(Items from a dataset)
★ ★ ★

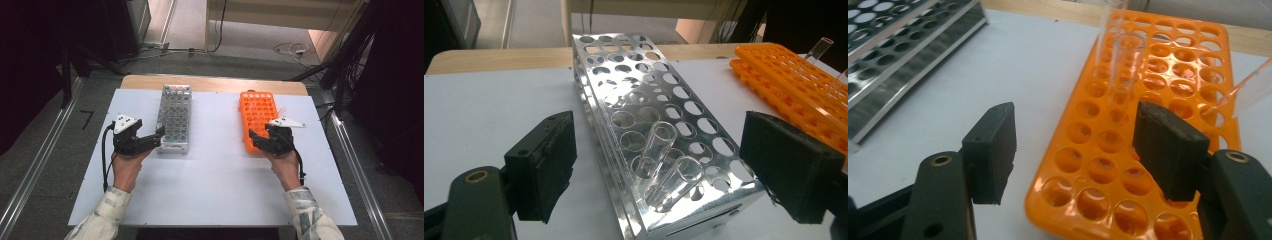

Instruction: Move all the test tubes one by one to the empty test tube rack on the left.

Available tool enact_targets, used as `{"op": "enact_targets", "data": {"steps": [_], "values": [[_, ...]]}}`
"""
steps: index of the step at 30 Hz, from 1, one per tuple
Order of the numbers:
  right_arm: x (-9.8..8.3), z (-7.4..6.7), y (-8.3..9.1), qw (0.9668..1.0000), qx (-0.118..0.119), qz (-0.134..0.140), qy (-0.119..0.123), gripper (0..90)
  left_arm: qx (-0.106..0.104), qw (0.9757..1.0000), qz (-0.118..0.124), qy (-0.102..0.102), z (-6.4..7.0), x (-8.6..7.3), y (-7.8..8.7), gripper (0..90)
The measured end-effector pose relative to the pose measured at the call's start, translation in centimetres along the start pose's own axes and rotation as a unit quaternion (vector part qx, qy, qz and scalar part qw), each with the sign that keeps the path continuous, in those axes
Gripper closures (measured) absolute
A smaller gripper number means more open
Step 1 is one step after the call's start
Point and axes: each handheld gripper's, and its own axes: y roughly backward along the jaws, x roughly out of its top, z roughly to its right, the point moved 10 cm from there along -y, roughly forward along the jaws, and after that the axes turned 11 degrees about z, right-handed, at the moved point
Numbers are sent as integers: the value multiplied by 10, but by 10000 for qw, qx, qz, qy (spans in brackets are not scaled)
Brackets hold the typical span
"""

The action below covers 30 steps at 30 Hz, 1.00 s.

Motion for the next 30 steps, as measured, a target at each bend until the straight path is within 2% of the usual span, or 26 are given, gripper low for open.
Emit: {"op": "enact_targets", "data": {"steps": [7, 12, 15, 17, 20, 25, 30], "values": [[-5, 18, -21, 9995, -279, -129, -103, 371, -121, 9999, 42, -1, 3, 1, 0, 110], [-3, 27, -32, 9990, -419, -86, -94, 443, -159, 9998, 73, -30, 4, 1, 0, 87], [-2, 26, -39, 9991, -411, -56, -90, 486, -125, 9999, 41, -75, 4, 1, 0, 85], [-6, 25, -45, 9989, -426, -189, 8, 501, -106, 9999, 8, -102, 4, 0, 0, 84], [-8, 23, -50, 9987, -440, -226, 72, 538, -101, 9999, -7, -125, 4, -1, -1, 67], [-8, 24, -54, 9981, -529, -265, 165, 608, -106, 9998, -37, -191, 6, -2, -2, 68], [-8, 28, -54, 9975, -613, -276, 193, 722, -109, 9998, -60, -173, 7, -3, -2, 71]]}}
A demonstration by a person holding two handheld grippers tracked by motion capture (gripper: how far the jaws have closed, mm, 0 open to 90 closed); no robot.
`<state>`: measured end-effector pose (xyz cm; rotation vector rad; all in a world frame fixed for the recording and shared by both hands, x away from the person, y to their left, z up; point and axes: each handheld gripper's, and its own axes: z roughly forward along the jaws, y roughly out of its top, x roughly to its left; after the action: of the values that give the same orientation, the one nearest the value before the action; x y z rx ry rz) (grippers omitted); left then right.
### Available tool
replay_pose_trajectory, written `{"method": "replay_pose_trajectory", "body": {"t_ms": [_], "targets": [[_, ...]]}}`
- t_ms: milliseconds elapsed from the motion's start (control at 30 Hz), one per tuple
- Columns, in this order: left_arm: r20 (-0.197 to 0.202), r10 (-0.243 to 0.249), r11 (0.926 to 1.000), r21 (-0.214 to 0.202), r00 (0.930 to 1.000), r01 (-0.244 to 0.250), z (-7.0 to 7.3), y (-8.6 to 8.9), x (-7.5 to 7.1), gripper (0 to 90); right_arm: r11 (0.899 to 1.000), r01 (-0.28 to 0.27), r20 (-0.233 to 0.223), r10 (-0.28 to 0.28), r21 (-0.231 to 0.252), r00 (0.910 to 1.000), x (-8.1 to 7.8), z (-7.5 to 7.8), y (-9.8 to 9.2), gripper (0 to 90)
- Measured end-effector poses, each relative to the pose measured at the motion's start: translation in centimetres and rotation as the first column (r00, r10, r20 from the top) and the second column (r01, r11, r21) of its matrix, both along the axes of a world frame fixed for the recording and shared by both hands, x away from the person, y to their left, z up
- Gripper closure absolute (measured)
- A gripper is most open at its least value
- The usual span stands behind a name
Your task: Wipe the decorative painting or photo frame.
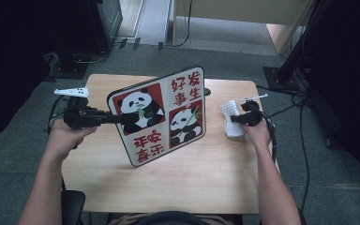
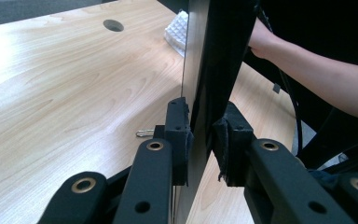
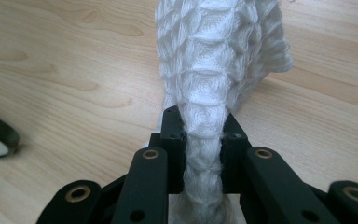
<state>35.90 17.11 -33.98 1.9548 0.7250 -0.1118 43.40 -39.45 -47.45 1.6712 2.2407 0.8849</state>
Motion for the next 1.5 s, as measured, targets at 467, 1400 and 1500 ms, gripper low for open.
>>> {"method": "replay_pose_trajectory", "body": {"t_ms": [467, 1400, 1500], "targets": [[-0.005, -0.002, 1.0, 0.003, 1.0, 0.002, -0.2, -0.1, 0.1, 76.3, 1.0, 0.026, 0.026, -0.026, 0.0, 0.9993, 0.2, -2.1, 0.2, 73.3], [0.029, 0.032, 0.9992, 0.024, 0.9991, -0.033, -0.1, -0.1, -0.1, 58.9, 0.995, 0.083, 0.085, -0.087, 0.047, 0.9926, -0.1, 0.4, -0.4, 36.1], [0.033, 0.05, 0.9982, 0.031, 0.9982, -0.051, -0.1, 0.0, 0.0, 55.8, 0.997, 0.067, 0.103, -0.072, 0.045, 0.9921, -0.3, 0.9, -0.3, 36.0]]}}
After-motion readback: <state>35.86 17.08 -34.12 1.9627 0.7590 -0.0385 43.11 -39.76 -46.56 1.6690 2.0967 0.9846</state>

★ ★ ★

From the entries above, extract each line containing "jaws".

Point and axes: each handheld gripper's, and its own axes: y roughly backward along the jaws, x roughly out of its top, z roughly to its right, the point moved 10 cm from there along -y, roughly forward along the jaws, and after that the axes turned 11 degrees about z, right-handed, at the moved point
A demonstration by a person holding two handheld grippers tracked by motion capture (gripper: how far the jaws have closed, mm, 0 open to 90 closed); no robot.
`<state>`: measured end-effector pose (xyz cm; rotation vector rad; all in a world frame fixed for the recording and shared by both hands, x away from the person, y to their left, z up; point and axes: each handheld gripper's, and its own axes: z roughly forward along the jaws, y roughly out of its top, x roughly to its left; after the action: of the values that give the same orientation, the one nearest the value before the action; x y z rx ry rz) (grippers omitted); left then right.

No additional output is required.